▸ **PROBLEM**
Return each line of the data below verbatim; pictures are to be left out.

▸ **DATASET CONTENT**
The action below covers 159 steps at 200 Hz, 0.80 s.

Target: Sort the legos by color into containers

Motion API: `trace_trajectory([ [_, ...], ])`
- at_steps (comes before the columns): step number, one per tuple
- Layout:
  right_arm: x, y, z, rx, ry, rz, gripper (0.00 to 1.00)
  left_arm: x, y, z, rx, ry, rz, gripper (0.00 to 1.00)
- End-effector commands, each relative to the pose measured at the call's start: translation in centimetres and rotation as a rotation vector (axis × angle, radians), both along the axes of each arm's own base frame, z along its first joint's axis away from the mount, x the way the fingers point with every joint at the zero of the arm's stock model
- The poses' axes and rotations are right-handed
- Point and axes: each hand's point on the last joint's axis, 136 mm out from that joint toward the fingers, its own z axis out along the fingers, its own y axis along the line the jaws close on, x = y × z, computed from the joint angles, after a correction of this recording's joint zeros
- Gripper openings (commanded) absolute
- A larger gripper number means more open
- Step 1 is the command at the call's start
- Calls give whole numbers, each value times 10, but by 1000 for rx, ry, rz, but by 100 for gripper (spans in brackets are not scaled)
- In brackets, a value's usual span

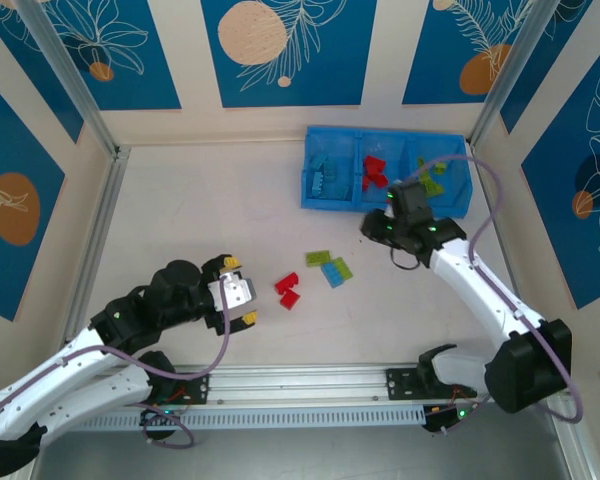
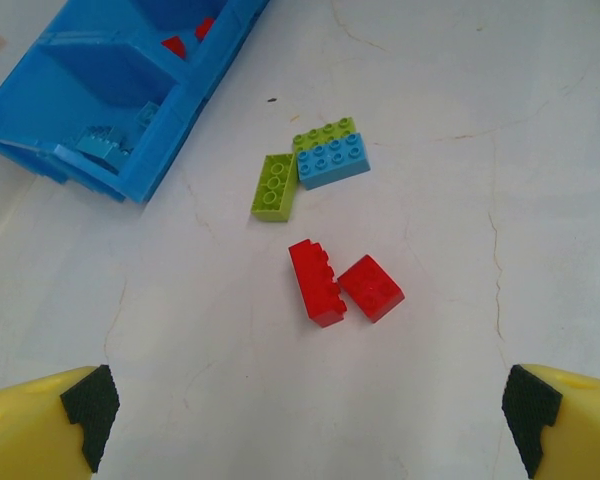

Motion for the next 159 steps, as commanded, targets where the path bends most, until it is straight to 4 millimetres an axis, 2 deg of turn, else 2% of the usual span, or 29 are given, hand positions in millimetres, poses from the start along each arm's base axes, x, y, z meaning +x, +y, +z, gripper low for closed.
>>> trace_trajectory([
  [1,37,37,20,-124,-101,82,25,6,3,2,-4,-15,25,100],
  [28,106,66,7,-249,-92,101,22,8,7,2,7,-28,44,100],
  [38,132,68,-6,-298,-70,86,23,9,9,2,11,-35,52,100],
  [40,138,68,-3,-303,-76,81,23,9,9,2,11,-37,54,100],
  [48,155,67,-18,-338,-35,72,23,9,11,3,8,-44,58,100],
  [50,160,67,-13,-337,-44,66,24,9,11,3,8,-45,60,100],
  [54,169,67,-23,-354,-22,62,24,9,12,3,8,-49,62,100],
  [56,175,67,-21,-353,-27,56,25,9,12,4,7,-52,63,100],
  [70,196,63,-33,-376,17,40,30,10,14,5,8,-63,70,100],
  [88,216,62,-29,-369,22,31,35,11,15,4,10,-67,73,100],
  [104,218,70,-20,-358,27,81,48,10,14,4,10,-63,72,100],
  [129,202,69,7,-381,23,103,59,9,12,2,9,-52,61,100],
  [150,170,61,27,-353,44,94,60,9,10,1,10,-40,55,100],
  [153,164,60,22,-350,61,98,60,9,10,0,10,-39,54,100],
  [159,150,60,36,-327,42,103,60,8,9,1,8,-36,51,100],
])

▸ **REPLY**
The action below covers 159 steps at 200 Hz, 0.80 s.

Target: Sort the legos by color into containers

Motion API: `trace_trajectory([ [_, ...], ])`
- at_steps (comes before the columns): step number, one per tuple
- Layout:
  right_arm: x, y, z, rx, ry, rz, gripper (0.00 to 1.00)
  left_arm: x, y, z, rx, ry, rz, gripper (0.00 to 1.00)
- End-effector commands, each relative to the pose measured at the call's start: translation in centimetres and rotation as a rotation vector (axis × angle, radians), both along the axes of each arm's own base frame, z along its first joint's axis away from the mount, x the way the fingers point with every joint at the zero of the arm's stock model
- The poses' axes and rotations are right-handed
- Point and axes: each hand's point on the last joint's axis, 136 mm out from that joint toward the fingers, its own z axis out along the fingers, its own y axis along the line the jaws close on, x = y × z, computed from the joint angles, after a correction of this recording's joint zeros
- Gripper openings (commanded) absolute
- A larger gripper number means more open
- Step 1 is the command at the call's start
- Calls give whole numbers, each value times 10, but by 1000 for rx, ry, rz, but by 100 for gripper (spans in brackets are not scaled)
- In brackets, a value's usual span


Motion for the next 159 steps, as commanded, targets where the path bends most, until it is straight to 4 millimetres an axis, 2 deg of turn, else 2% of the usual span, or 29 are given, hand positions in millimetres, poses from the start along each arm's base axes, x, y, z meaning +x, +y, +z, gripper low for closed.
>>> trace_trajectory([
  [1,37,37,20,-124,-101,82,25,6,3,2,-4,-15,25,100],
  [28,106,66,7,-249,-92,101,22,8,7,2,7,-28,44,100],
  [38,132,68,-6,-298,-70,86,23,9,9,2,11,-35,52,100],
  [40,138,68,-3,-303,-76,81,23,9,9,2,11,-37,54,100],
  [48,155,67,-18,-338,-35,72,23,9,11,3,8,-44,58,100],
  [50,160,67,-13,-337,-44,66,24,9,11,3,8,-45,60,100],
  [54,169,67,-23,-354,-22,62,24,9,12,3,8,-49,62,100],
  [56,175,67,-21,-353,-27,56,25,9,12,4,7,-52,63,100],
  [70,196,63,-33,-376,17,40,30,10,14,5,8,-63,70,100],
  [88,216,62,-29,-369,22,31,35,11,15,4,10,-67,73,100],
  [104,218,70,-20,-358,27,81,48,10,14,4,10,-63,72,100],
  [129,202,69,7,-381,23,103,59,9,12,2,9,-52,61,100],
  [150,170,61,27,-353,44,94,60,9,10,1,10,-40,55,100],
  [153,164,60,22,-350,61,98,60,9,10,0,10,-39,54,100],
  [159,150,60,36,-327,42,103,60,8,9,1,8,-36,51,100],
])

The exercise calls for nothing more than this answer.